As I will explain, I concur with Senator Sasse's assessment of the 2016 election in part and dissent in part. To start us off, I must disagree that this election is a dumpster fire, as Senator Sasse and others have asserted.
Due to the extraordinary ineptitude of the two major party nominees and their campaigns, I cannot escape the conclusion that we must upgrade this election from dumpster fire status. The idea came to me when I came across an article about 100 porta-potties in San Francisco being set ablaze.2
The 2016 election is a porta-potty fire.
Everything is Terrible
For those who have kept up to date with my blog here at myattorneyusa.com, it should be no secret that I am not a fan of either Hillary Clinton [see blog] or Donald Trump [see blog].
I have covered my disagreements with Trump extensively over the past year. We have discussed Trump's ironic support for touchback amnesty [see blog], highlighted similarities in how Trump has exploited voter ignorance to how candidates on the other side such as President Obama and Bernie Sanders have done so [see blog], and even discussed how Trump's rise has brought some of the rotten and anti-Semitic elements of the Republican Party to prominence [see blog]. There can be little doubt that Trump is the worst Republican nominee of my lifetime, and it will forever perplex me that my fellow Republican primary voters chose the least qualified of seventeen candidates to represent the Party in such an important election.
However, I would not want anyone to think that my focus on in any way means that I consider Hillary Clinton acceptable. Clinton is running with the promise to continue the policies of the last eight years of the Obama Administration, which include the increasingly ill-fated effort to socialize medicine, moves toward amnesty and away from any semblance of immigration enforcement, and warming up to Iran while moving away from Israel and our other allies. This would all be bad enough if Clinton herself did not have extraordinary ethical questions for a major party Presidential nominee. It appears quite likely that she used her post as Secretary of State to curry influence for the Clinton Foundation while she now encourages the reversal of the Citizen's United Supreme Court decision, which was originally about a government policy banning a critical film about her. Then there is Clinton's email scandal, which can only be explained by willful negligence or gross misconduct.

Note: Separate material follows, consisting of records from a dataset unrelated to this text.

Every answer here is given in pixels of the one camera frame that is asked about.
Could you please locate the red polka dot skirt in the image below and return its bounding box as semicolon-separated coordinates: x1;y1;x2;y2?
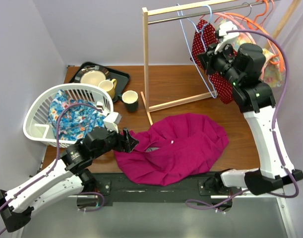
191;19;234;104

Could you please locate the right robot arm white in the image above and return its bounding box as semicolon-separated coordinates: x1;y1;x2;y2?
197;21;303;195

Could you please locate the orange plastic hanger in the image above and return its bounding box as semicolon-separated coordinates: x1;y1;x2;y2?
222;0;285;72

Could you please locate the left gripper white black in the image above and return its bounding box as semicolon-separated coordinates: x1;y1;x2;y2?
92;124;138;159

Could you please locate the yellow mug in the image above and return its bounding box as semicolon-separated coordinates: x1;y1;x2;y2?
98;79;117;99

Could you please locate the black mug cream inside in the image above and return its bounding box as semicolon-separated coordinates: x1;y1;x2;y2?
118;90;138;113

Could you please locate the floral pastel skirt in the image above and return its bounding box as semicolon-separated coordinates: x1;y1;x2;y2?
216;18;285;87

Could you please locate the wooden clothes rack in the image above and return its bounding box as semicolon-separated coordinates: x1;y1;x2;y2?
140;0;303;126

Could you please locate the cream plate black rim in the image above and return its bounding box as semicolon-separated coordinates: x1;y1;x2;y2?
74;65;111;86

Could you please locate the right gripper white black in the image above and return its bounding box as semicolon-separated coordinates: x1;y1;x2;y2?
197;40;242;87

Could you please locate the black tray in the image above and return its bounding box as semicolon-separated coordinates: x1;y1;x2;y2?
68;61;130;103

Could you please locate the magenta cloth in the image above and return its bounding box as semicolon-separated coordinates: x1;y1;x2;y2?
114;113;229;186

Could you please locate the white laundry basket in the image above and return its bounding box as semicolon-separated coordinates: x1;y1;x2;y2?
23;83;114;147

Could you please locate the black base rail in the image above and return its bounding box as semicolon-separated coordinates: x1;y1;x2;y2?
93;172;240;206

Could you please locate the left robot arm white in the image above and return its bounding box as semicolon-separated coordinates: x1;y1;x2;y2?
0;113;138;233

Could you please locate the pink plastic hanger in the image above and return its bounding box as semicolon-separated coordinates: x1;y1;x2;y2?
212;12;255;44

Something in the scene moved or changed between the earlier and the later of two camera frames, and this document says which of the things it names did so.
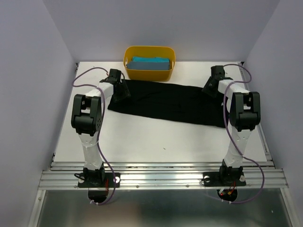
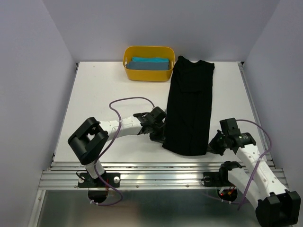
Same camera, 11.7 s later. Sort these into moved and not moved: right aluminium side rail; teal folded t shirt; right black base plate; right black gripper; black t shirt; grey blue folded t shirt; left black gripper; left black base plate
Moved: black t shirt; right black gripper; left black gripper
Not moved: right aluminium side rail; left black base plate; teal folded t shirt; right black base plate; grey blue folded t shirt
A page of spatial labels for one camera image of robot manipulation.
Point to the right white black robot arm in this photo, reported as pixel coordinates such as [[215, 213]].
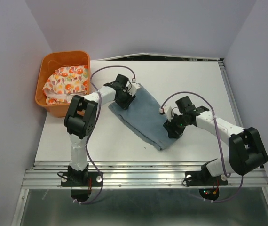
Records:
[[246, 150]]

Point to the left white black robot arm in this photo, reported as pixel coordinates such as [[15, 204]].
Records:
[[81, 119]]

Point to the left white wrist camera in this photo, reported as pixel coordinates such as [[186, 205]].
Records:
[[132, 88]]

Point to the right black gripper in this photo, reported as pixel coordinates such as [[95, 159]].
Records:
[[170, 127]]

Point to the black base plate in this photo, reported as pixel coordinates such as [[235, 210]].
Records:
[[93, 179], [199, 178]]

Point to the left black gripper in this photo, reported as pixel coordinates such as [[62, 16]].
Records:
[[125, 105]]

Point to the floral orange white skirt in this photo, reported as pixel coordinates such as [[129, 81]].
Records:
[[66, 82]]

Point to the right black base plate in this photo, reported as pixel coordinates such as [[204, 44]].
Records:
[[199, 178]]

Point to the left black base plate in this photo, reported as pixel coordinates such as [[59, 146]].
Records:
[[93, 179]]

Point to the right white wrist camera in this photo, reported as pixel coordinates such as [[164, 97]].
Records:
[[167, 111]]

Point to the blue denim skirt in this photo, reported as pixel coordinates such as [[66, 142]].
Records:
[[143, 119]]

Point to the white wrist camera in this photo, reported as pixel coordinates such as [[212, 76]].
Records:
[[132, 88], [167, 111]]

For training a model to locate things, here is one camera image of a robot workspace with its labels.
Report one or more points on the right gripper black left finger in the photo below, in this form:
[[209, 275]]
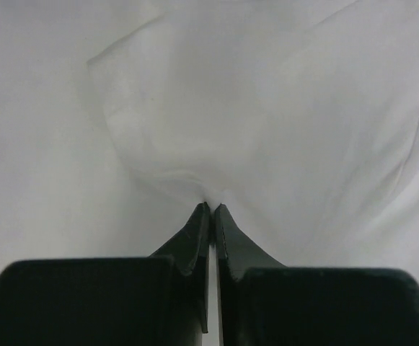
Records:
[[161, 299]]

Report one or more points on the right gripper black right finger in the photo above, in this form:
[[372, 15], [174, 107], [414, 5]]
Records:
[[262, 302]]

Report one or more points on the white t shirt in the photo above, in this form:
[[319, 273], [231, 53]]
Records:
[[117, 117]]

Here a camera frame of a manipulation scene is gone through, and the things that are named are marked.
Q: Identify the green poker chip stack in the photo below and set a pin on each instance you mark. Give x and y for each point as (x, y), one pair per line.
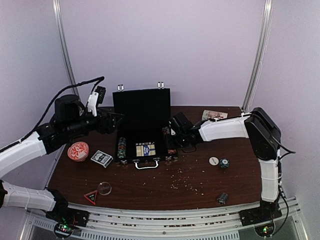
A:
(224, 163)

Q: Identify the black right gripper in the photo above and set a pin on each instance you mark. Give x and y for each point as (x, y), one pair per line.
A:
(183, 145)

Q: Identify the multicolour poker chip row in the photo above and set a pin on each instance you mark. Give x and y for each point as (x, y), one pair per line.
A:
(121, 148)

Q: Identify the red black poker chip stack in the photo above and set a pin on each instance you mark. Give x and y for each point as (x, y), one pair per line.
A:
(166, 132)

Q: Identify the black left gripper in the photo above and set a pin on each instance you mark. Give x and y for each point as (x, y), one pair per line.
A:
(109, 128)

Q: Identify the white mug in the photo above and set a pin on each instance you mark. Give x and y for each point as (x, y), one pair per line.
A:
(211, 115)

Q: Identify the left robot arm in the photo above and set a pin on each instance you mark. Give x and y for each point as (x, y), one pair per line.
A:
(71, 120)

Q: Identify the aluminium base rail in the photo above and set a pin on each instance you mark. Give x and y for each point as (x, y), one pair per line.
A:
(220, 223)

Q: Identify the aluminium frame post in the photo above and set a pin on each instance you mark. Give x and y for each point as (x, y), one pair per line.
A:
(63, 42)
(260, 51)

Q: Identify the dark poker chip stack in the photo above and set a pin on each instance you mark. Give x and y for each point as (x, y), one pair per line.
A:
(223, 198)

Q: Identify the clear round button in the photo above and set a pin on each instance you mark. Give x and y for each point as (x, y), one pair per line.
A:
(104, 188)

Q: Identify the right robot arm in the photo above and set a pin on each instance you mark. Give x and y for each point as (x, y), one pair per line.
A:
(265, 139)

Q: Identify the aluminium frame post left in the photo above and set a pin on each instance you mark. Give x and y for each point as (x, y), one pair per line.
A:
(63, 42)

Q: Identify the blue white playing card box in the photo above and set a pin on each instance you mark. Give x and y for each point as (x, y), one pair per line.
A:
(102, 158)

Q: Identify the red white patterned bowl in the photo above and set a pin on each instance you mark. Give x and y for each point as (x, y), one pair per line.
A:
(78, 151)

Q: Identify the black poker set case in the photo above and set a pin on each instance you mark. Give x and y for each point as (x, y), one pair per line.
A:
(146, 112)

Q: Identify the red triangle marker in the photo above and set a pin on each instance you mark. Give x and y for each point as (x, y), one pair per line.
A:
(91, 196)

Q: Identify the aluminium frame post right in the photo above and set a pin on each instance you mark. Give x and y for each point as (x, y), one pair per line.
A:
(260, 51)

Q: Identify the white dealer button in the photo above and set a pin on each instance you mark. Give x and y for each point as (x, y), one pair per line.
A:
(214, 161)

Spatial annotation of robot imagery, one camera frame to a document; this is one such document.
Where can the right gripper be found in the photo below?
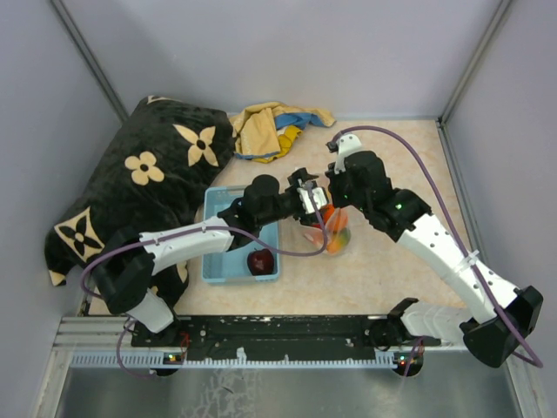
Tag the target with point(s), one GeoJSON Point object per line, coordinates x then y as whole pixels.
{"type": "Point", "coordinates": [334, 179]}

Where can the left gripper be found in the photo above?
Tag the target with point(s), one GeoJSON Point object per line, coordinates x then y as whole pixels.
{"type": "Point", "coordinates": [296, 180]}

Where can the orange tangerine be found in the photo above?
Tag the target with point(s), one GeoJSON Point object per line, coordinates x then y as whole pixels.
{"type": "Point", "coordinates": [326, 212]}

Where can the green yellow mango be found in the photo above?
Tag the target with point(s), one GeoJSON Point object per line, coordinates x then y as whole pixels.
{"type": "Point", "coordinates": [343, 237]}

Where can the clear zip top bag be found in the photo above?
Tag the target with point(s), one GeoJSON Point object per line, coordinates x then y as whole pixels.
{"type": "Point", "coordinates": [337, 222]}

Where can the dark red apple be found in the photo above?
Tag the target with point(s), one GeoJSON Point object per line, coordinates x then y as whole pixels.
{"type": "Point", "coordinates": [260, 262]}

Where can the small orange mango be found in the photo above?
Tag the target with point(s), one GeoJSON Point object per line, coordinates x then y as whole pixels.
{"type": "Point", "coordinates": [337, 245]}

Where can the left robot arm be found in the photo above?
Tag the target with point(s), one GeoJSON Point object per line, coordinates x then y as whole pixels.
{"type": "Point", "coordinates": [123, 272]}

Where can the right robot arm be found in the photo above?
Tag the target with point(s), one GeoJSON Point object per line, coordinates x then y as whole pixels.
{"type": "Point", "coordinates": [496, 315]}

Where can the yellow blue crumpled cloth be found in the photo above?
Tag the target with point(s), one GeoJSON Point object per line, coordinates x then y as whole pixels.
{"type": "Point", "coordinates": [268, 131]}

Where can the light blue plastic basket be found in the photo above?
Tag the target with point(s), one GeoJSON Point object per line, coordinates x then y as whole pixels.
{"type": "Point", "coordinates": [231, 268]}

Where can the black floral pillow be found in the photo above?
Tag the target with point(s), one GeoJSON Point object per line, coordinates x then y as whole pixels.
{"type": "Point", "coordinates": [152, 177]}

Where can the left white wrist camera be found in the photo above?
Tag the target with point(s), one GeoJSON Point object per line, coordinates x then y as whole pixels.
{"type": "Point", "coordinates": [313, 199]}

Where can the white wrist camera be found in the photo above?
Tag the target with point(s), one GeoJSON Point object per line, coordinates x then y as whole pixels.
{"type": "Point", "coordinates": [344, 146]}
{"type": "Point", "coordinates": [313, 199]}

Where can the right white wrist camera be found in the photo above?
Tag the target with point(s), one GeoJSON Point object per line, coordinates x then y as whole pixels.
{"type": "Point", "coordinates": [344, 146]}

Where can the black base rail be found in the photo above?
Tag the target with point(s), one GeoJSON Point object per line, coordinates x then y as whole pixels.
{"type": "Point", "coordinates": [299, 341]}

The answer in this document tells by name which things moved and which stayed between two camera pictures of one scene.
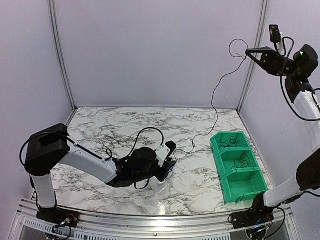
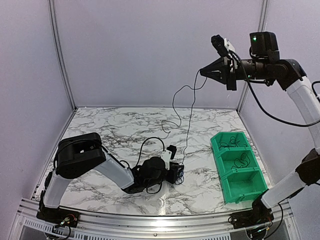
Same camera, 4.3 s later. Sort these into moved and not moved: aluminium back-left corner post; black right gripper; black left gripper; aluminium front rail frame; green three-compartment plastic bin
Moved: black left gripper; black right gripper
Not moved: green three-compartment plastic bin; aluminium front rail frame; aluminium back-left corner post
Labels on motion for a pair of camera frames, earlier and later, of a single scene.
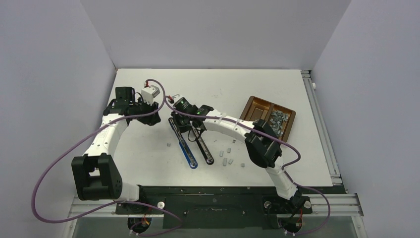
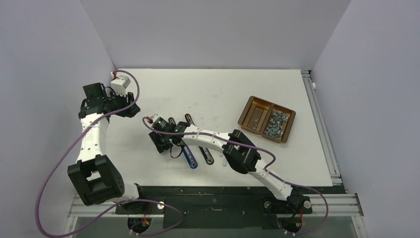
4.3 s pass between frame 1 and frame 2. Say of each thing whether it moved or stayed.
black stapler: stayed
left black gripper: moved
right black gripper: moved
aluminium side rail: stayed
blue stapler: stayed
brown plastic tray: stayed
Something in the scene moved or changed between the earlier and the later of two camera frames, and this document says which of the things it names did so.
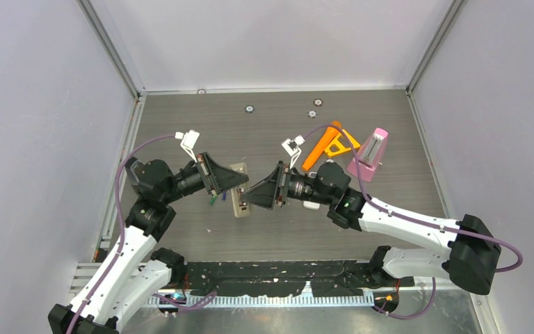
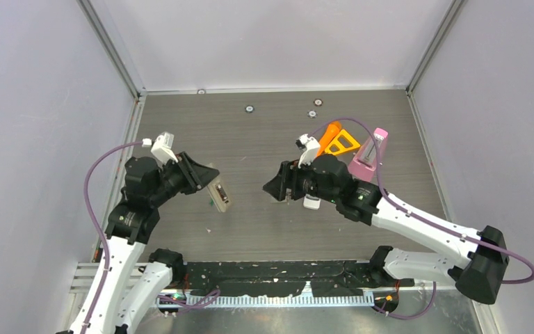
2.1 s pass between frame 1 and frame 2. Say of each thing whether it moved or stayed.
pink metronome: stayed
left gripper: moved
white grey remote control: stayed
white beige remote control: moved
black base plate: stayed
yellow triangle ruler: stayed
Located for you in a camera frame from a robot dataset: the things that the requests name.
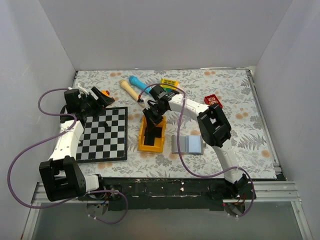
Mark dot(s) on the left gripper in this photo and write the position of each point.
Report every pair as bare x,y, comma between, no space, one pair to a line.
104,100

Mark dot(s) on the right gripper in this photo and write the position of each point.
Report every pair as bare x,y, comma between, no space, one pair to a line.
151,121

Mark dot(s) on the black card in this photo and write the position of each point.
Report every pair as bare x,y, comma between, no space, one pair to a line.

No Good Options on Immigration
Because this is part of my series of blog posts on immigration and the election, I must highlight that both candidates are awful on immigration. For his part, Trump is a supporter of touchback amnesty [see blog] after originally attacking Mitt Romney in 2012 for not supporting the more garden-variety amnesty. Trump supported drastically increasing H1B visas in one of the Republican debates before again calling for a suspension of H1B visas hours later.3 Trump recognizes that the current administration's refugee policies and unwillingness to vet applicants for immigration status for dangerous and un-American beliefs is a threat to national security, but has focused on making sensationalistic statements in lieu of actually articulating policies to help ensure that our immigration policies do not compromise American security. Our only hope with Trump would seem to be that, if elected, he would surround himself with competent conservative thinkers on immigration policy and be amenable to accepting their guidance on these important issues.
For her part, Clinton supports the President's illegal executive actions on immigration, most notably DAPA [see blog], and even pledges to expand them. She pledges to drastically curtail immigration enforcement by further limiting President Obama's already generous deportation priorities [see blog]. Clinton proposes admitting 60,000 refugees from the Syrian conflict without explaining how exactly she would do this in a safe way and why exactly these refugee admissions are in the national interest [see blog] rather than adjusting our policy overseas to help alleviate the chaos in the region. It is not at all reassuring when one's best hope is that a candidate will only be bad rather than catastrophic because the shift toward catastrophe can be accounted for by political expedience concerns.
Difficult Decisions
It can be said that the best thing about Donald Trump is that he is not Hillary Clinton, and the best thing about Clinton is that she is not Trump. This leaves voters, and especially Republican voters not partial to the nominee, in a difficult spot.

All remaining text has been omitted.